Dr-Cathy-Andronis-Article.jpgDr Cathy Andronis believes it is important for GPs and other healthcare professionals to discuss healthy lifestyle choices with their patients.

One of the health promotion strategies to eventuate from the research is thatthe CSIRO’s Total Wellbeing Diet online program now includes positive psychology tools, with a focus on boosting wellbeing and mood.

‘The survey findings indicate a clear need for something to give Australians a mood boost as they emerge from lockdown and adapt to the new normal,’ Dr Brindal said.

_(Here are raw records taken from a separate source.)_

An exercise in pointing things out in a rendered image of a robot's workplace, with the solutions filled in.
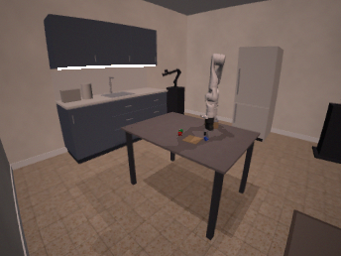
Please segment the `tan square mat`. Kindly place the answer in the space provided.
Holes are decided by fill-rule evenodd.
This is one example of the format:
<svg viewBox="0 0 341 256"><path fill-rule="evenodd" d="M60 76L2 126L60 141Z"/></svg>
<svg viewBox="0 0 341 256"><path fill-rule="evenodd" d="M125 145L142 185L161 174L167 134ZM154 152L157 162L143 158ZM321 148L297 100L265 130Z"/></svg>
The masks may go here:
<svg viewBox="0 0 341 256"><path fill-rule="evenodd" d="M192 144L197 144L198 142L200 142L203 138L199 138L199 137L195 137L195 136L187 136L186 138L184 138L182 141L188 142L188 143L192 143Z"/></svg>

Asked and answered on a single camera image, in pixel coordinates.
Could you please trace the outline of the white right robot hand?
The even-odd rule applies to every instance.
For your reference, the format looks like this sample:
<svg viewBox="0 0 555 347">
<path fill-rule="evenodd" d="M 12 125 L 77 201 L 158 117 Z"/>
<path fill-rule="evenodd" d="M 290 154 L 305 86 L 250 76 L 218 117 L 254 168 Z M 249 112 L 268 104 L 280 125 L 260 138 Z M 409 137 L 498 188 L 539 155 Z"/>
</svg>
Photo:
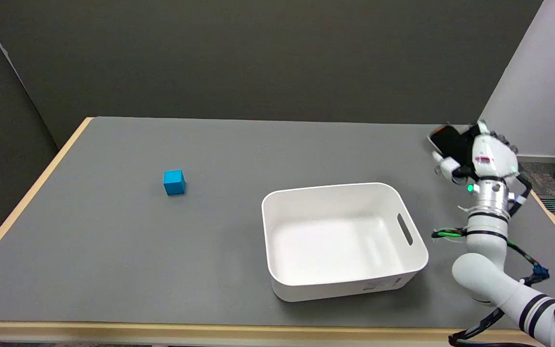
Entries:
<svg viewBox="0 0 555 347">
<path fill-rule="evenodd" d="M 436 173 L 454 184 L 464 185 L 469 179 L 500 179 L 510 184 L 519 174 L 516 148 L 483 120 L 462 132 L 445 124 L 428 138 L 435 149 Z"/>
</svg>

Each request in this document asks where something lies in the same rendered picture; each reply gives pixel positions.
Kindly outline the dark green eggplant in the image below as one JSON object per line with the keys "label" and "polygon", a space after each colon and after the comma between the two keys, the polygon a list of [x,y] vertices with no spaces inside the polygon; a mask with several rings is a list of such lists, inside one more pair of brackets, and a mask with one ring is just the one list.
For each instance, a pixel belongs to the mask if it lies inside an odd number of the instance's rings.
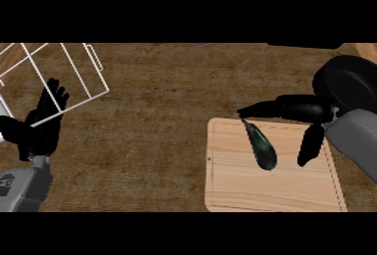
{"label": "dark green eggplant", "polygon": [[247,120],[241,120],[241,122],[246,127],[256,163],[263,170],[272,171],[277,167],[277,153],[274,146],[257,126]]}

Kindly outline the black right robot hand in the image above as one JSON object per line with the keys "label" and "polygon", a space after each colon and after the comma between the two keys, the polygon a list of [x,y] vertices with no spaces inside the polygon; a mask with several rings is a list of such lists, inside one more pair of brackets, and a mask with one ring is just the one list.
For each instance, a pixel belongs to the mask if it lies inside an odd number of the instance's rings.
{"label": "black right robot hand", "polygon": [[243,120],[247,118],[281,118],[309,123],[305,131],[297,165],[303,166],[314,159],[324,141],[324,124],[334,119],[331,104],[325,98],[314,95],[284,95],[274,101],[259,102],[237,111]]}

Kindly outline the black pot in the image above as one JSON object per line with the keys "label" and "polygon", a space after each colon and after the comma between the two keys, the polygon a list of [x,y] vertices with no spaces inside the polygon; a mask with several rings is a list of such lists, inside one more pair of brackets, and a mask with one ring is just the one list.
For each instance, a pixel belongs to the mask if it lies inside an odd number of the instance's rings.
{"label": "black pot", "polygon": [[312,89],[342,113],[361,109],[377,114],[377,64],[367,59],[331,58],[314,75]]}

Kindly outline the pale wooden cutting board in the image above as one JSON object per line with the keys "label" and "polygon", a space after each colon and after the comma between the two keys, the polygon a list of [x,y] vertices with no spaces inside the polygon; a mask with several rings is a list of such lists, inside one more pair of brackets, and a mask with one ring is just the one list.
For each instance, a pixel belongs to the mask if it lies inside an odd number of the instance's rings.
{"label": "pale wooden cutting board", "polygon": [[259,122],[277,151],[277,167],[259,167],[240,120],[207,123],[204,205],[209,211],[345,212],[330,147],[297,164],[305,125]]}

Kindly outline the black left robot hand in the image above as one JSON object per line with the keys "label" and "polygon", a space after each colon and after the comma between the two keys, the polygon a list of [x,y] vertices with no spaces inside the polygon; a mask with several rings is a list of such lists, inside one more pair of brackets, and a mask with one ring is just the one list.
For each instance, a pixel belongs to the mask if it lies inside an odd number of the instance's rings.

Dr Andronis also notes the ever-present importance of GPs and other healthcare professionals in monitoring healthy lifestyle choices for their patients.
‘We need to be proactive and discuss lifestyle and preventive health issues opportunistically,’ she said.
‘The GP has an important role in promoting a return to good health by asking about lifestyle issues including diet and exercise, examining vital signs including weight and offering advice, psychoeducation and using motivational interviewing techniques to encourage healthier living.
‘Encouraging people to start socialising and exercising while maintaining safe physical distancing and hand hygiene is the best way for them to integrate back into a healthy lifestyle with others.
‘We can therefore get back sooner to eating to live rather than living to eat.’